- _Data_:
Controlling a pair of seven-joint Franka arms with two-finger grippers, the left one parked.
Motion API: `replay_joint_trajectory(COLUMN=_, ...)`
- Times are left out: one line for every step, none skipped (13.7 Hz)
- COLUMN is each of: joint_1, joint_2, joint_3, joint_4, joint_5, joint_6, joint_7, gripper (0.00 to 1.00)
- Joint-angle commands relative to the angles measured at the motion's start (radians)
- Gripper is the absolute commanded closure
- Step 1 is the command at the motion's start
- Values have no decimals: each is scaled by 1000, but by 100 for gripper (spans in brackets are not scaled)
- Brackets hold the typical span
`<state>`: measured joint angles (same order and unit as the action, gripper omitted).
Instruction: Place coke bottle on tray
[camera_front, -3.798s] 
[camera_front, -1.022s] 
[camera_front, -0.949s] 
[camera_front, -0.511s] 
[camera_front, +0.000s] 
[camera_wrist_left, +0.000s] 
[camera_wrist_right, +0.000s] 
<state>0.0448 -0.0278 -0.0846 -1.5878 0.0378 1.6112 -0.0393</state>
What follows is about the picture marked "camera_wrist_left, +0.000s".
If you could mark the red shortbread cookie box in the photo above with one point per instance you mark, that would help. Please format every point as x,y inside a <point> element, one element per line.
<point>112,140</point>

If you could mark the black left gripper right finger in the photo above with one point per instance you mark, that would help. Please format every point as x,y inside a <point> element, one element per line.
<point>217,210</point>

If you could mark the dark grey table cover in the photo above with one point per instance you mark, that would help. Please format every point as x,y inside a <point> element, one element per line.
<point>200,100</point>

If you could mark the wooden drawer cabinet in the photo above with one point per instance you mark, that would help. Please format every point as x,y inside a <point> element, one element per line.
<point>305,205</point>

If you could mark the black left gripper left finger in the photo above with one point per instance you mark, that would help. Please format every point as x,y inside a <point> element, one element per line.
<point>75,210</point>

==

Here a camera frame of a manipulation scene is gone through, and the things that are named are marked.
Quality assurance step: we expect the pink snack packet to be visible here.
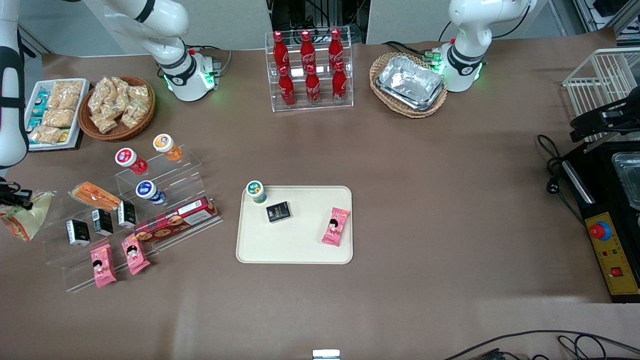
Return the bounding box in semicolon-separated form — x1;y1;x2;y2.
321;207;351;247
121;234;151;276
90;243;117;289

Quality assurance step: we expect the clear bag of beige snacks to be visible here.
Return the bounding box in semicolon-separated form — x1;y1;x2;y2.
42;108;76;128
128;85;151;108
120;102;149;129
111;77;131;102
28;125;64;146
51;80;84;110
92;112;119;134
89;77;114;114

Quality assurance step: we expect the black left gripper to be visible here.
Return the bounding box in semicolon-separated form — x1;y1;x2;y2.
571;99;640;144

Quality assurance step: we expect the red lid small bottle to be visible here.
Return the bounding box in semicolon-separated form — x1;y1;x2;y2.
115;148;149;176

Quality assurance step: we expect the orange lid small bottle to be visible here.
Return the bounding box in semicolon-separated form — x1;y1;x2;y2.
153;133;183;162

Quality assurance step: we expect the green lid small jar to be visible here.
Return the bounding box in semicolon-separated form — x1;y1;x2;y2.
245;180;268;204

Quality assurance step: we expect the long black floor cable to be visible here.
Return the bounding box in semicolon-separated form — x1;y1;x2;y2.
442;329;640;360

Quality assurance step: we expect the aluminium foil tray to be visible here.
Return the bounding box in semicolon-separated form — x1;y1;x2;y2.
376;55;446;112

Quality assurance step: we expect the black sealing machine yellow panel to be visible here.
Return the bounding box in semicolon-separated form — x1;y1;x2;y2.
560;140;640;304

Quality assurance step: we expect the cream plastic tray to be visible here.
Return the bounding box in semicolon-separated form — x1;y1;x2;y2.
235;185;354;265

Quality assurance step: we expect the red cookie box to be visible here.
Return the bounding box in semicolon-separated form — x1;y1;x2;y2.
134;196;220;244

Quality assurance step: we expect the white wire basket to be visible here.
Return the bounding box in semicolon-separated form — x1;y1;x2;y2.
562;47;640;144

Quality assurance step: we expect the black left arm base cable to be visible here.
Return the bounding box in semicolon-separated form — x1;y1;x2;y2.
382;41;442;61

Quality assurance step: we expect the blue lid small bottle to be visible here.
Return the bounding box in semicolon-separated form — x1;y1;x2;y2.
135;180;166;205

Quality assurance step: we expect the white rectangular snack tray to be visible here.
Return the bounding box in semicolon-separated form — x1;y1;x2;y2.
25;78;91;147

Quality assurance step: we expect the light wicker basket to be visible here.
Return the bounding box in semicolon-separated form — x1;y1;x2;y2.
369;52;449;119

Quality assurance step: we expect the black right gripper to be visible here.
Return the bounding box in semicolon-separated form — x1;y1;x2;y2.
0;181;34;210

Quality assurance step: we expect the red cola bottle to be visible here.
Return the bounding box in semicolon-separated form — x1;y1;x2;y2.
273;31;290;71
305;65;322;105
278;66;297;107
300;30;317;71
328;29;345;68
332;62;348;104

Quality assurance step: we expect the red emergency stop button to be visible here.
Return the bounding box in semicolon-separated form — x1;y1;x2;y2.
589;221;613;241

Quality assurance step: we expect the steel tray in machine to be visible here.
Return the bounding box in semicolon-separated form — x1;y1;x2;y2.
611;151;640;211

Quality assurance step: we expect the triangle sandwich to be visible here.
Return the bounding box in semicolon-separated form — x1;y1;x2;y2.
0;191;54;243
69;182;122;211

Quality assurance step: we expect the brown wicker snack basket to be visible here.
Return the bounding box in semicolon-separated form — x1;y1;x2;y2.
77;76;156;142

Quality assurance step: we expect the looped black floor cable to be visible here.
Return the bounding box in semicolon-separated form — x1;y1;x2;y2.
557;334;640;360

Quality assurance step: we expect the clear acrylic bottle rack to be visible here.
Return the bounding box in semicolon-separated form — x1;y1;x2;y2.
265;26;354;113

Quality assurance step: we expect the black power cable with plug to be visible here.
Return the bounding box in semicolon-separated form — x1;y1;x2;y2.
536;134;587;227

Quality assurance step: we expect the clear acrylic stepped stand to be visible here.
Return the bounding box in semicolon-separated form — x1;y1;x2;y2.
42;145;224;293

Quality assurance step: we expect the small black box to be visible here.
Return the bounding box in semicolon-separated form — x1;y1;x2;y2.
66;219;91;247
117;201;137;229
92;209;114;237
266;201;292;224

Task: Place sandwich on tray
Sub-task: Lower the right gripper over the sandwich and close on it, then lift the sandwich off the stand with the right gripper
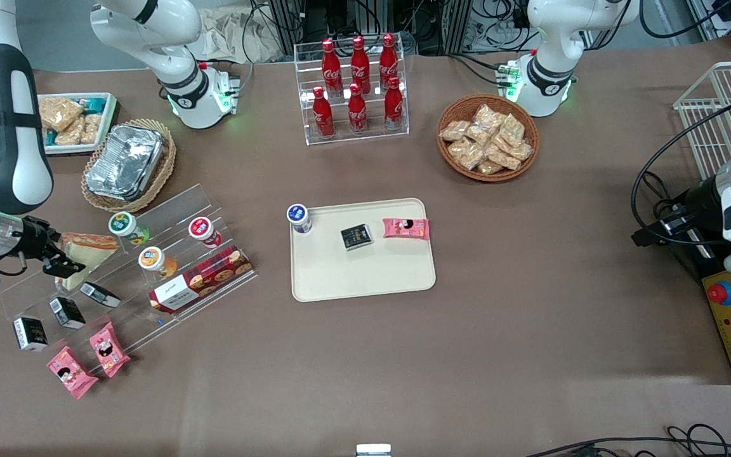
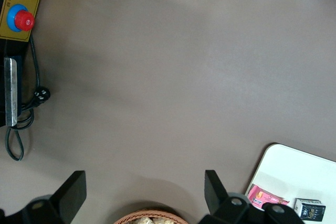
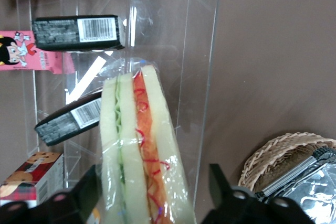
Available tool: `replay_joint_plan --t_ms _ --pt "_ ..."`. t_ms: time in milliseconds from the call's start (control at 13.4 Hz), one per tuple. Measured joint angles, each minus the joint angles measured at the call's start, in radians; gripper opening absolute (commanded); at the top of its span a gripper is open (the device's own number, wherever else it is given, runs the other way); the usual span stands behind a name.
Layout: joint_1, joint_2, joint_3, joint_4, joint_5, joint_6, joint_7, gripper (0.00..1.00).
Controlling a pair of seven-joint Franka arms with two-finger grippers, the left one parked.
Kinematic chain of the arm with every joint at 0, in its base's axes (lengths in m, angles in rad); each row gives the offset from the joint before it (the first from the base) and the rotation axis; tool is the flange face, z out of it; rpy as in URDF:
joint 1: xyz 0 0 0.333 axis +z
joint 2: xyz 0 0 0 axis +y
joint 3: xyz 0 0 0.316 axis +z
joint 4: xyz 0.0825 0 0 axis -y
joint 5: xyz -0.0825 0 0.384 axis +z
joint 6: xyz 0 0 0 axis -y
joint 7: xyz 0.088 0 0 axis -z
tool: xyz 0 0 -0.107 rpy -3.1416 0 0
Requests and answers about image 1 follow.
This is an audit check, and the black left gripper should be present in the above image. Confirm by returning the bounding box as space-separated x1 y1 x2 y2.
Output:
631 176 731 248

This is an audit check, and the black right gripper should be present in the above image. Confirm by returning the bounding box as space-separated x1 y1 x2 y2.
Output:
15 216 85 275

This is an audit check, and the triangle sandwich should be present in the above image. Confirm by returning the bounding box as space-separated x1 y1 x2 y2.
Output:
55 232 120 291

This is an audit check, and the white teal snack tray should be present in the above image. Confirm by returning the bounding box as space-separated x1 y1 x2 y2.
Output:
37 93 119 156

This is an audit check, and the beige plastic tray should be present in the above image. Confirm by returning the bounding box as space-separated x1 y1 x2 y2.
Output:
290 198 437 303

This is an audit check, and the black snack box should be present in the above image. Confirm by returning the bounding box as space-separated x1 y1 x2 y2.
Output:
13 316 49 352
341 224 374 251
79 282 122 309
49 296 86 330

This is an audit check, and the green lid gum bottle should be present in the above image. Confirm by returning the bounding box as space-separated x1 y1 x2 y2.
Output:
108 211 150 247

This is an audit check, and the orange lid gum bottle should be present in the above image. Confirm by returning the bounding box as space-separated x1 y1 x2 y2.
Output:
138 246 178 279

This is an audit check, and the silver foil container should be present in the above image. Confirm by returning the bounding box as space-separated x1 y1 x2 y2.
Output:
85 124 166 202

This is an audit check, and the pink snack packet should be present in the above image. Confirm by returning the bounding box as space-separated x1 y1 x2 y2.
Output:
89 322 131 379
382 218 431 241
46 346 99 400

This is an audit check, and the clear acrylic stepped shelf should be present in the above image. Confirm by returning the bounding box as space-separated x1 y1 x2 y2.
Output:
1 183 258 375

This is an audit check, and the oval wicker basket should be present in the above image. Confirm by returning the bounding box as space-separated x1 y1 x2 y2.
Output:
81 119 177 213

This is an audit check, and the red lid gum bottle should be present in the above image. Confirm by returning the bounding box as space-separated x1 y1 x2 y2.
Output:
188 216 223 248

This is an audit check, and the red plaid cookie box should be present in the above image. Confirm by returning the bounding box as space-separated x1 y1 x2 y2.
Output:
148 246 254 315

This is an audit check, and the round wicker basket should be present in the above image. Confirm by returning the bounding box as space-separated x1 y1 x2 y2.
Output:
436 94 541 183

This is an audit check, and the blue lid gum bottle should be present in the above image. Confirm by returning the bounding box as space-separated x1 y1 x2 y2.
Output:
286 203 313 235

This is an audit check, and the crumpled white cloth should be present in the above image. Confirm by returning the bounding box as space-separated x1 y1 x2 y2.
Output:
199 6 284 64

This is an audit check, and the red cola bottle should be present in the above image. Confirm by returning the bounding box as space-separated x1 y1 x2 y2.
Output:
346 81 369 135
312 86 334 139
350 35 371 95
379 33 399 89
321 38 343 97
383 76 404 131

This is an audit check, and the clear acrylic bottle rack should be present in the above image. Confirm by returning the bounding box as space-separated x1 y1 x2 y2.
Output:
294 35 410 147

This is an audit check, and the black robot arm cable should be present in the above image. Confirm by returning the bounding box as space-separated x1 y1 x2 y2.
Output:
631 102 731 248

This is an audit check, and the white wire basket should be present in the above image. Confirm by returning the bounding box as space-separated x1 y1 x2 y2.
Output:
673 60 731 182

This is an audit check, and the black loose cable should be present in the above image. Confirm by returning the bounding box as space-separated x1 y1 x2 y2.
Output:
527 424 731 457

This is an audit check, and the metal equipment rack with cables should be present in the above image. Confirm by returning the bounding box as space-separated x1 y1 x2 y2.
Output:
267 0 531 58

---

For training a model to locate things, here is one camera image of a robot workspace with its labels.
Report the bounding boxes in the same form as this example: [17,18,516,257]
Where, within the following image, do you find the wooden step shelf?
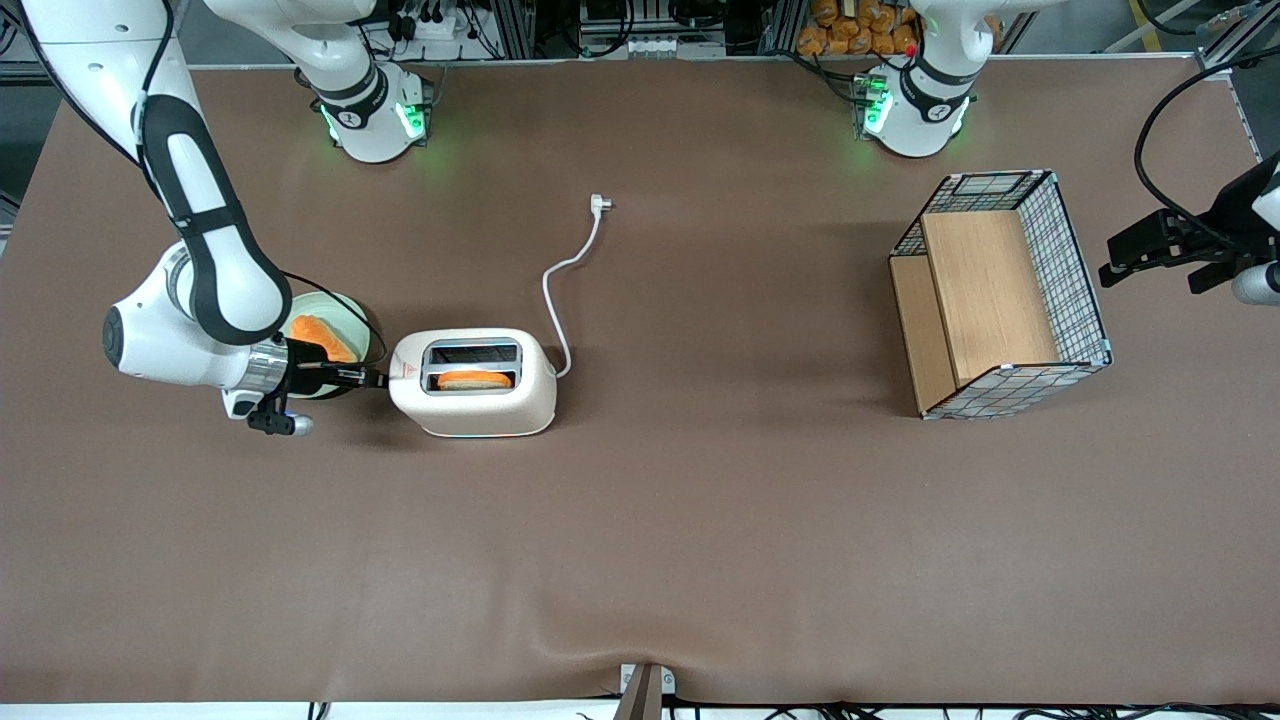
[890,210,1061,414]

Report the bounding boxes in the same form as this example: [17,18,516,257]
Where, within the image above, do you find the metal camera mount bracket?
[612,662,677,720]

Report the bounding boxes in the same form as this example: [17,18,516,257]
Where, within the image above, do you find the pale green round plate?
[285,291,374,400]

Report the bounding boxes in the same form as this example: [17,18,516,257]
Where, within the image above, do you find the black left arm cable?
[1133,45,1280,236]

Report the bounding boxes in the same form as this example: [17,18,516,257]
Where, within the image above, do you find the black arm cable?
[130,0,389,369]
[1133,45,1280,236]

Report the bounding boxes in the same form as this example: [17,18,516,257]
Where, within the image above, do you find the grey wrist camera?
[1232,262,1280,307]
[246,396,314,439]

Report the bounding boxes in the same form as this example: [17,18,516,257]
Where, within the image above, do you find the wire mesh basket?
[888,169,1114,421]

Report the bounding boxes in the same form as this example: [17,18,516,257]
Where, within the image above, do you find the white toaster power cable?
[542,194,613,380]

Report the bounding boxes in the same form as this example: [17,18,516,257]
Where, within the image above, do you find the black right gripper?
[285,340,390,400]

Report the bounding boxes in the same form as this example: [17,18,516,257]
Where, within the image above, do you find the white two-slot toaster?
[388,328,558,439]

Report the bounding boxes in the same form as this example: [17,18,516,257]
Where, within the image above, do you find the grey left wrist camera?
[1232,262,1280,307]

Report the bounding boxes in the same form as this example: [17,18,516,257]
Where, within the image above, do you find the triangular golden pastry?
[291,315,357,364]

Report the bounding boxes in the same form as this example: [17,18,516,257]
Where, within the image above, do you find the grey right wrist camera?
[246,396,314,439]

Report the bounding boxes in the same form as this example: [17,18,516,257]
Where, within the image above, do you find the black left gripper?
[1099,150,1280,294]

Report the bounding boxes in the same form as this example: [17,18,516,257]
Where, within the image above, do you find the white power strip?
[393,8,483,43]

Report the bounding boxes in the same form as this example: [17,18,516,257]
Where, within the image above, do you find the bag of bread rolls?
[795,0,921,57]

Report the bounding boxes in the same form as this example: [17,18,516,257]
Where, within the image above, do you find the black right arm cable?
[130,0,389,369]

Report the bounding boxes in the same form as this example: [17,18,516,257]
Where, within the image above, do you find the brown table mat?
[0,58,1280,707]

- _What is expected_: Take exactly the lines from the one containing "- Values have" through the one containing "<point>217,210</point>" in the data above, and output them with nothing added.

- _Solution below_:
- Values have no decimals: each is scaled by 1000, but by 100 for gripper (spans in brackets are not scaled)
- Brackets hold the typical span
`<state>`: measured joint angles (same order and unit as the action, gripper omitted).
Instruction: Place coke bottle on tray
[camera_front, -3.798s] 
[camera_front, -1.022s] 
[camera_front, -0.949s] 
[camera_front, -0.511s] 
[camera_front, +0.000s] 
[camera_wrist_left, +0.000s] 
[camera_wrist_right, +0.000s] 
<state>0.0448 -0.0278 -0.0846 -1.5878 0.0378 1.6112 -0.0393</state>
What follows is about the picture marked "camera_wrist_left, +0.000s".
If you could mark the red shortbread cookie box in the photo above with one point per instance you mark, that would help. Please format every point as x,y inside a <point> element, one element per line.
<point>112,140</point>

If you could mark the black left gripper right finger in the photo above with one point per instance you mark, that would help. Please format every point as x,y inside a <point> element, one element per line.
<point>217,210</point>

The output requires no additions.